Retailers sued in state court might be pleasantly surprised to learn that the presence of a forum defendant may not always prevent removal to federal court based on diversity of citizenship. A procedural maneuver known as “snap removal” can allow a defendant to remove such a case in certain situations. Although federal district court rulings on the procedure’s validity are divergent, snap removal could gain traction from a recent thumbs up by the Third Circuit. Regardless of the governing precedent, successful snap removal requires constant vigilance, quick action and even a little luck.
The forum defendant rule
Removal to federal court based on diversity of citizenship jurisdiction (when no plaintiff is from the same state as any defendant) is constrained by the “forum defendant rule,” which bars removal where “any of the parties in interest properly joined and served as defendants is a citizen of the State in which such action is brought.” 28 U.S.C. §1441(b)(2). Retailers often face this scenario when sued in their home state or in another state court along with a local subsidiary or contractor, seemingly preventing removal even where complete diversity exists. Snap removal offers a potential way to federal court in spite of the forum defendant rule.
What is a snap removal?
The “properly joined and served” language of the forum defendant rule is the analytical underpinning for snap removal. The numerous courts endorsing the maneuver interpret that language literally, allowing removal so long as no forum defendant named in a state court action has been served with process, and the requirements for diversity jurisdiction are met. The term “snap removal” thus refers to the speedy removal notice a state court defendant must file before any forum defendant is served with process.
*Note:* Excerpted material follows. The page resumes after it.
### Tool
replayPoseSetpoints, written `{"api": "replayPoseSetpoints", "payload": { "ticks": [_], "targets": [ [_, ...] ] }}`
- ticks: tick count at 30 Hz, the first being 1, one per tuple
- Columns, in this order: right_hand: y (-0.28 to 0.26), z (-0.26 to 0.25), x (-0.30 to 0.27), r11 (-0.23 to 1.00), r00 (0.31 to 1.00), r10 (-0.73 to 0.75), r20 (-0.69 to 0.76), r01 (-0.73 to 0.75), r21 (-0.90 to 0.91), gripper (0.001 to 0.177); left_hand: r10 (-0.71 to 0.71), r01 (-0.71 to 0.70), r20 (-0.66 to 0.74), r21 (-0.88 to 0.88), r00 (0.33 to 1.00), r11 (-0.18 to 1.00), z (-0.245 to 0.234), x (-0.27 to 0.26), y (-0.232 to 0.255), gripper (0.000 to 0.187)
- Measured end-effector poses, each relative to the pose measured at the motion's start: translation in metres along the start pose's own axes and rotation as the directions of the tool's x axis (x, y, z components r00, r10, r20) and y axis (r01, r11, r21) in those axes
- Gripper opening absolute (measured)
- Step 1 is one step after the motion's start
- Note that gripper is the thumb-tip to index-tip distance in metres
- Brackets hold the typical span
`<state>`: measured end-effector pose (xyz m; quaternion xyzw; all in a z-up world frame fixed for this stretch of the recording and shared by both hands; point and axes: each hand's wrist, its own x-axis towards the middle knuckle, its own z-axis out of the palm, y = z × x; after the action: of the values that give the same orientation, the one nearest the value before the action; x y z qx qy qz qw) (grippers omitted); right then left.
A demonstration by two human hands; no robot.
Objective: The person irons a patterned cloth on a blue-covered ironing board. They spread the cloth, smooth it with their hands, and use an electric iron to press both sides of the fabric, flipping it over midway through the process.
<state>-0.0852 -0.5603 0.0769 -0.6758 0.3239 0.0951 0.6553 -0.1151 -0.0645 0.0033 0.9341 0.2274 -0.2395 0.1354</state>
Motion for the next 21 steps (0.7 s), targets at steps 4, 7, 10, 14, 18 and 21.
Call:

A sizeable number of courts, however, take a different view, disapprovingly calling the procedure a “jack rabbit” removal that creates absurd results or procedural gamesmanship by docket-hawk defendants, which Congress presumably did not intend.
The Third Circuit OKs snap removal
Until this year, federal appellate courts had done little to clarify the issue, and district court decisions varied widely, even between judges within the same district court. Only the Sixth Circuit had weighed in with any arguably-definitive guidance, affirming a snap removal in a 2001 decision. See McCall v. Scott, 239 F.3d 808, 813 n. 2 (6th Cir. 2001). But many district courts, even within the Sixth Circuit, held that ruling to be mere dicta and declined to follow it. More recently, an Eleventh Circuit panel seemed to side with the decisions rejecting snap removal, but that, too, was dicta, as the issue was not before the court. See Goodwin v. Reynolds, 757 F.3d 1216, 1221-22 (11th Cir. 2014).
Finally, in August 2018, the Third Circuit ruled squarely in favor of snap removal, holding the maneuver to be consistent with the plain language of the forum defendant rule, and “not so outlandish as to constitute an absurd or bizarre result” that would justify a departure from the statute’s text. Encompass Ins. Co. v. Stone Mansion Rest., Inc., 902 F.3d 147, 153 (3d Cir. 2018). Although it is still too early to tell, given this clear appellate guidance, it’s possible that the tide of district court decisions may turn in favor of allowing snap removal.
While by no means a sure bet, snap removal offers retailers the possibility to remove a state court lawsuit despite the presence of a forum defendant – provided that they are prepared in advance. It’s entirely possible that the district court judge assigned by chance to your removal petition may be dead set against snap removal (that’s where the luck comes in), but you can’t get to that point without having a system in place for monitoring state court filings against your company, and making quick removal evaluations and filings before service of process is completed. Developing and implementing a system for snap removal will help ensure that your company can take full advantage of its right to be in federal court, if applicable, when the next lawsuit rolls in.